We have little time for the suffering ummah in Palestine, Chechyna, Kashmir, etc. We are always apologetic about Islam so the West will accept us. We practice the outward but the inward is hollow. Until we get our priorities right and change our point of reference, we will remain stagnant as a society and slowly recede.
That was a appalling underhanded comment. I’ll tell you what happens is that Bellydancing is still alive in the middle east(including Turkey) and honor killings exist in mostly Muslim majority populations. Can’t exactly dismiss those things as non issues just because the reality of the culture of Muslim states was different from what we want it to be.
Oh and did you miss this part?
“Some were among the most pious Muslims this country has yet produced. Others were famous drunkards and lechers.”
Lets for the sake of it go along with your argument my question is, this has been happening in the Muslim world for 1400 years(changing the inputs) and there are still un-Islamic aspects, then why are we not giving the West 1400 years to get to the same page?
Selam Aleykum Phil,
To say your comment is “appalling” would be an understatement, specifically the last line, but I’ll get to that later. I think a little bit of intelligence and common sense would go a long way in this ‘debate’. For instance: Yes, belly dancing is still alive and thriving in different areas of the middle east today. Honor killing exists as well. But the question here is, ” Is it Islam”? Why did you stop there? I’m sure rape occurs and occurred in the middle east as in the states. What about thievery? Is that Islamic/muslim culture. And of course, the answer is NO. I’m sure Yursil isn’t speaking of the current climate in so-called muslim countries today – which are all secularly governed, but instead is harkening back to our traditional sunnat which we, in the majority, have left. I mean, of course muslim countries today are not reflective of the saintly history Yursil is pointing to. Wasn’t that the entire point? Post WW1, divided and conquered by the British and America, No khalifa, political boundaries and maps redrawn, dummy democracies installed – didn’t you get the memo?
Also, Islamic culture implies a culture based on worship. Western is now, synonymous with secular, meaning – get rid of God in our government, schools, etc. It’s not Christian, or Jewish culture where comparing with Islam. While religion exists as a “don’t ask, don’t tell” for much of the west today, how does that compare with the purpose of Islam, and Islamic lifestyle, namely, to worship and know your Lord?

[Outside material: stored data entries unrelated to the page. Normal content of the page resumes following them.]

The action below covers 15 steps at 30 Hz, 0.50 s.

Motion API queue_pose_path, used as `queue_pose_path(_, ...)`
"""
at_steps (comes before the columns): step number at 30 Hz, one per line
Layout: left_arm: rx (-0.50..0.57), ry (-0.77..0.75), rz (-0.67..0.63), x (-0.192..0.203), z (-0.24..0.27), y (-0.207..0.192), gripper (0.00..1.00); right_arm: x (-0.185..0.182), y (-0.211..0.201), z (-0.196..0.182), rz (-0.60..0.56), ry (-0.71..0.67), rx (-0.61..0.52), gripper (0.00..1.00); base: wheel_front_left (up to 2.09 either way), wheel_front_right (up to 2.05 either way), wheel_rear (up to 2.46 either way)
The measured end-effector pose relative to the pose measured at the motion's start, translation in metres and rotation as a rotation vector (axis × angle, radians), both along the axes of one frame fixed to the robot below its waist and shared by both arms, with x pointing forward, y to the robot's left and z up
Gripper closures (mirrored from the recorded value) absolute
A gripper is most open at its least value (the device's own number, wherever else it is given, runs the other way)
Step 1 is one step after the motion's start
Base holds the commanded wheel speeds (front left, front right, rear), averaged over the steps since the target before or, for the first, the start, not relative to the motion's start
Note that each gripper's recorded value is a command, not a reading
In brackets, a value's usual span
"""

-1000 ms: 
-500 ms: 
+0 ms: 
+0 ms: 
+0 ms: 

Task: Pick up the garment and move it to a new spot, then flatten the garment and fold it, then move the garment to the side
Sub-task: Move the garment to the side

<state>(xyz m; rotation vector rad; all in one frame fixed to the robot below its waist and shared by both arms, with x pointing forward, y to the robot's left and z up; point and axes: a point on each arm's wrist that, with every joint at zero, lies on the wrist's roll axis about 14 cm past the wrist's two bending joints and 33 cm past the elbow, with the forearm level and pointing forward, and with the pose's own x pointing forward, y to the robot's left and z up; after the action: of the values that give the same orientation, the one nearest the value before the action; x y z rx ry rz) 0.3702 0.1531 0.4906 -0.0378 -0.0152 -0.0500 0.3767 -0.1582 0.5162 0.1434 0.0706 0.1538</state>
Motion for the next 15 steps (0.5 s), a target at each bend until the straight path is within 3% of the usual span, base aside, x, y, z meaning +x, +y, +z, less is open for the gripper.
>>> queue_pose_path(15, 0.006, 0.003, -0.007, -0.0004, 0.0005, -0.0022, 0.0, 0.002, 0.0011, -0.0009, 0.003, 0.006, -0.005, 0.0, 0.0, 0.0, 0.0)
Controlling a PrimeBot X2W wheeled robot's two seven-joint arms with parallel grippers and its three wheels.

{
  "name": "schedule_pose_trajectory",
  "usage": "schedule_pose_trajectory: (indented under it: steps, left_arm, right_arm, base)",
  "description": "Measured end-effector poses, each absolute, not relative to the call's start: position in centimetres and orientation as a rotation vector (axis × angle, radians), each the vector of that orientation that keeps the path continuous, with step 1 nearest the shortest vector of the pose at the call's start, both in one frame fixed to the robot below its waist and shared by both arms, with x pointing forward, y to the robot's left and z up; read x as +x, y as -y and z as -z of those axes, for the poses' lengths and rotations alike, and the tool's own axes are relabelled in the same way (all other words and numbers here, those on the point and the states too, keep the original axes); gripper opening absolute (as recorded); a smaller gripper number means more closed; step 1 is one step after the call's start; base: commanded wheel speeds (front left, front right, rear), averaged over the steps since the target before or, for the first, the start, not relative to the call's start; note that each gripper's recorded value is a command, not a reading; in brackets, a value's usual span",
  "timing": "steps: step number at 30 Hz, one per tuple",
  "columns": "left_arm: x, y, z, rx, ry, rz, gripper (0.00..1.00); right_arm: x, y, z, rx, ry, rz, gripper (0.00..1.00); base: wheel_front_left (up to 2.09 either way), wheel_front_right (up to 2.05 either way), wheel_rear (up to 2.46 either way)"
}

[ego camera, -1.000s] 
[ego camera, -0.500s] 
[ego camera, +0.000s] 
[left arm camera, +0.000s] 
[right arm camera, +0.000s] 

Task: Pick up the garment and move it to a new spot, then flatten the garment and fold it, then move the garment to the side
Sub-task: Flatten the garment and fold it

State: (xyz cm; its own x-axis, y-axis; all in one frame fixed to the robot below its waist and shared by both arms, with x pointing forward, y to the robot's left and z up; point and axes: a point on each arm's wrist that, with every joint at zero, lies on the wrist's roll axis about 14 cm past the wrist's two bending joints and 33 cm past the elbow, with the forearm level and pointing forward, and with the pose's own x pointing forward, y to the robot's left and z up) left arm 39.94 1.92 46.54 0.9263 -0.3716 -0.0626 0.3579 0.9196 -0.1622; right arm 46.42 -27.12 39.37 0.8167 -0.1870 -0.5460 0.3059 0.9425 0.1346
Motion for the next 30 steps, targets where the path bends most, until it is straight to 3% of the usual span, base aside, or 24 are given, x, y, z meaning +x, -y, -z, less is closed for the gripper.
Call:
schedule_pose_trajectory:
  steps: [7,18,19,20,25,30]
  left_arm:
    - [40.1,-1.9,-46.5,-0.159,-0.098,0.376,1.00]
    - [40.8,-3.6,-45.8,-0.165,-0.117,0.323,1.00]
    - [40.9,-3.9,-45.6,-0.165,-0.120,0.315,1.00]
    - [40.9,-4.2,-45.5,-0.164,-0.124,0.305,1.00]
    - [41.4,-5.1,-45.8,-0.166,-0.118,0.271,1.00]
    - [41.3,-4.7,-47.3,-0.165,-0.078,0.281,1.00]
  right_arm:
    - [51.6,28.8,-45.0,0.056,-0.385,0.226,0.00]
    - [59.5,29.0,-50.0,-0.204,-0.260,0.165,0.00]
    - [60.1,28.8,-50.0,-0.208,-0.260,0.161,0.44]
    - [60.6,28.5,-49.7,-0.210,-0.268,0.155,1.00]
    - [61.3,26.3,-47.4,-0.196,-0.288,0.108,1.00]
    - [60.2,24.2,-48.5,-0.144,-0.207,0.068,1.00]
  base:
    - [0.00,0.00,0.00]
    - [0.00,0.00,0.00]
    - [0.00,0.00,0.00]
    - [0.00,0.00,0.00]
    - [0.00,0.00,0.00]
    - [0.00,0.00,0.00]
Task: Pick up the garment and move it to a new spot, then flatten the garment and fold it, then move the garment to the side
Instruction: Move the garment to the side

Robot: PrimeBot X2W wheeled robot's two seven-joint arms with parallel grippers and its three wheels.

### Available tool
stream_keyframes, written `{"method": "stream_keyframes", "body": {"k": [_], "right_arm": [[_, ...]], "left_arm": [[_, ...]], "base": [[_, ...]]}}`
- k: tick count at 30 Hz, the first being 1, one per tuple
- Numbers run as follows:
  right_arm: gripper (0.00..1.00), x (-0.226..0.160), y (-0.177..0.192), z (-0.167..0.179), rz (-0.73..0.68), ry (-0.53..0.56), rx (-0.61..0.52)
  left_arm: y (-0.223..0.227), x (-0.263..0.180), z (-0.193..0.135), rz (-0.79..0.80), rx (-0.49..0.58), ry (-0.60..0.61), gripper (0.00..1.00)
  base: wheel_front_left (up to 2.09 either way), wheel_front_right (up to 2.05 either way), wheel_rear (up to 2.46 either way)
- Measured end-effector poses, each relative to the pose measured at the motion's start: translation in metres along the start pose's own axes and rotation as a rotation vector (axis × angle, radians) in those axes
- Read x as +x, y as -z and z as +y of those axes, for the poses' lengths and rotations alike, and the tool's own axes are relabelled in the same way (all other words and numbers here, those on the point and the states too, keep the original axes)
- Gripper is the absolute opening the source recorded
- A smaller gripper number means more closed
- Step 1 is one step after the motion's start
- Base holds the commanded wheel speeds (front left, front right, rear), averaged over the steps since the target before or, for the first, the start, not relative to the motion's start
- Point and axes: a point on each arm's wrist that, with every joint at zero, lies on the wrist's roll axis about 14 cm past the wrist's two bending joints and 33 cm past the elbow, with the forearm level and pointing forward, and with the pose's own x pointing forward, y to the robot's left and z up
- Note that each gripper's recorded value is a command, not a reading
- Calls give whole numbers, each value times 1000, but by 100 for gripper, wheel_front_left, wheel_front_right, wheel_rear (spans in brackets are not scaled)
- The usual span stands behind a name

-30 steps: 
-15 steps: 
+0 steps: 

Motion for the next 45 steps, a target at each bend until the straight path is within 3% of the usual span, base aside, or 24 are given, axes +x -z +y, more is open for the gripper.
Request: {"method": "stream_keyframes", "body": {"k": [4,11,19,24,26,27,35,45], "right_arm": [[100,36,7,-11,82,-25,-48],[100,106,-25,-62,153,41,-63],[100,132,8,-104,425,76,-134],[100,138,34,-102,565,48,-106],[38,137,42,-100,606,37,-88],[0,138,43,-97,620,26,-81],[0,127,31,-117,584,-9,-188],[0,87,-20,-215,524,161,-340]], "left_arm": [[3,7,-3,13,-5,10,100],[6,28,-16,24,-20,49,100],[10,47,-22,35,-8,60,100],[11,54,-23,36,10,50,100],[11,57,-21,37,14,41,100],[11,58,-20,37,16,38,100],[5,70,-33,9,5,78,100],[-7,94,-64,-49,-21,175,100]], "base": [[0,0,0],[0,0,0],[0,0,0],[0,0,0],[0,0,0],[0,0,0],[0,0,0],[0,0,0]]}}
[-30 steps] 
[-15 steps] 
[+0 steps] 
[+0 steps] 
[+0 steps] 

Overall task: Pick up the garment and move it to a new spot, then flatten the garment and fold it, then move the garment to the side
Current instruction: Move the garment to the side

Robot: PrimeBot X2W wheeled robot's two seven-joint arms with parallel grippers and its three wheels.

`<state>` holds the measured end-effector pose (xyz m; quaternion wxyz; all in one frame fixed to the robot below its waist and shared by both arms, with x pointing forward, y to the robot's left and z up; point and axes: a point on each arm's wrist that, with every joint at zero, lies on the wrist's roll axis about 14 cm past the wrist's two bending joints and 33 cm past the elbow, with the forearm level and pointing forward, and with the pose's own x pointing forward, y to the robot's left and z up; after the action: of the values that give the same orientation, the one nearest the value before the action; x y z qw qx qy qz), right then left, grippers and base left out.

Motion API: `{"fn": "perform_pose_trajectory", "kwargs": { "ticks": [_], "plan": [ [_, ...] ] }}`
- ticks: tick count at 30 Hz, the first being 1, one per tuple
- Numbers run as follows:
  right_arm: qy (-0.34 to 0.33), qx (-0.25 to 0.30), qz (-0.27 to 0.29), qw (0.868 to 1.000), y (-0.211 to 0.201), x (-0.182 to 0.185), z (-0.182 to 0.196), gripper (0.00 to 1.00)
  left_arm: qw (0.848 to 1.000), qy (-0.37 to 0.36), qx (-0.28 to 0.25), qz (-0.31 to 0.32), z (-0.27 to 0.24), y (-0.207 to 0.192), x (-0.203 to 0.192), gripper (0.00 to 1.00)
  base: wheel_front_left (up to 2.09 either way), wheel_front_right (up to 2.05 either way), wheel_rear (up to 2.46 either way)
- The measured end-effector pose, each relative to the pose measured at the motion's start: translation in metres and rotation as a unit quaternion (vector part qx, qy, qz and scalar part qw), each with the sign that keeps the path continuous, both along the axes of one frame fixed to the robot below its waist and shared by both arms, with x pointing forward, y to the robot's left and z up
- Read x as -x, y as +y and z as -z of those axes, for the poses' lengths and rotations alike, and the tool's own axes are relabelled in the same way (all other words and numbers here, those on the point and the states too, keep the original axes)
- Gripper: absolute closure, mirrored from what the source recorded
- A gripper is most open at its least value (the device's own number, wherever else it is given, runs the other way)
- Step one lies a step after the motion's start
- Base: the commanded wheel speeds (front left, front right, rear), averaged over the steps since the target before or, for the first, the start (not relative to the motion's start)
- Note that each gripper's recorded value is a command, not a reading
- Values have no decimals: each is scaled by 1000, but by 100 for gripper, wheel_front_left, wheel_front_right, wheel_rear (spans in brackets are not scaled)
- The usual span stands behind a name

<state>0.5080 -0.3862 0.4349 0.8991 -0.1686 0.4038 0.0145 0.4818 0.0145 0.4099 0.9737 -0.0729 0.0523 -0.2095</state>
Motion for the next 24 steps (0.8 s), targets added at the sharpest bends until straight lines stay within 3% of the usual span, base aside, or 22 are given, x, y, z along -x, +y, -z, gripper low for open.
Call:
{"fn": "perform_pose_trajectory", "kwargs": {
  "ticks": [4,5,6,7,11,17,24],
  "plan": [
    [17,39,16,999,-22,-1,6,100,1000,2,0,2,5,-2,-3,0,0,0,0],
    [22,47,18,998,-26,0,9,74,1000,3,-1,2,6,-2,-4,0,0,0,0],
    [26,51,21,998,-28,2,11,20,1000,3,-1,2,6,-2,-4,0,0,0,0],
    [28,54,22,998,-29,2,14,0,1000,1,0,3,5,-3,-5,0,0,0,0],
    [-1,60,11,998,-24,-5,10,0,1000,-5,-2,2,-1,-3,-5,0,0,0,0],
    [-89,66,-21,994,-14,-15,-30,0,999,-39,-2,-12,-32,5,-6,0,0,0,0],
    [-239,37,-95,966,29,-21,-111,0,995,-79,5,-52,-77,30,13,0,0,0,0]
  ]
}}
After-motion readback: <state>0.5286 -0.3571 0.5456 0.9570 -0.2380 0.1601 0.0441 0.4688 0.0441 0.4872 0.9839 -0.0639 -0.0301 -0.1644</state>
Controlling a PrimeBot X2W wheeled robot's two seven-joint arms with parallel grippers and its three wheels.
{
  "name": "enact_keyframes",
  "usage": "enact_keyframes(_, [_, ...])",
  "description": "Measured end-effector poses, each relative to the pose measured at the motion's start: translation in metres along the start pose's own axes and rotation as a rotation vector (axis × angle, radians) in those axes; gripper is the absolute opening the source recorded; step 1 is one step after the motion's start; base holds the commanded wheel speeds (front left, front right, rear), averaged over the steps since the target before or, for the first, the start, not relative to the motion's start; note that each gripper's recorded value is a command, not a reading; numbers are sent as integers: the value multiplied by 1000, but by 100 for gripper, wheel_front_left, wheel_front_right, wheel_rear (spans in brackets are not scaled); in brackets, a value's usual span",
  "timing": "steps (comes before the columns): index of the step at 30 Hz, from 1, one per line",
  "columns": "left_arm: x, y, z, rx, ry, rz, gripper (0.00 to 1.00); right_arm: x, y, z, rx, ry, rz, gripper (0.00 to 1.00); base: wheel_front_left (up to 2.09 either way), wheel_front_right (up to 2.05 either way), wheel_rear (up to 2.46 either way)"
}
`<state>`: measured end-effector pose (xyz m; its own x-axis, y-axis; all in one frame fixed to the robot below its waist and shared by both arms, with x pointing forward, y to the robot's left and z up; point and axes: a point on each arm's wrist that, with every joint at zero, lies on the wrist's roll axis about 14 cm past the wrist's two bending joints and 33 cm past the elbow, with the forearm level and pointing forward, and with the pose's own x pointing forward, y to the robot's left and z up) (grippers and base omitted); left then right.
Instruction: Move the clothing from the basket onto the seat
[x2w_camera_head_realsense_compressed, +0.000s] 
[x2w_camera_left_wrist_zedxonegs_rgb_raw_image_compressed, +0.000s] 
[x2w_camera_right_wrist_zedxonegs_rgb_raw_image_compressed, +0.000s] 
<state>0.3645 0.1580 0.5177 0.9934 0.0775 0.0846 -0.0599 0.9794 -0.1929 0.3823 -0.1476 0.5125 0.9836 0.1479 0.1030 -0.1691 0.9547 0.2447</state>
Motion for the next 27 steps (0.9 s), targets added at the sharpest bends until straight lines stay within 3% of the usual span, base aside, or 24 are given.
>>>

And finally, why aren’t we giving the west 1400 years to get to the same page? Because this isn’t just an academic discussion, on let’s see who’ll have the last laugh. It’s a serious appeal to changing our lifestyle model, so we go clean from this world. It’s personal to each and every one of us. We may go from this world today, or tomorrow, or 10 years from now. Point is, we don’t know when. Do we really need for the west to catch up with Islam, when we have Islam now?
Also, hasnt the west been around for longer than 1400 years?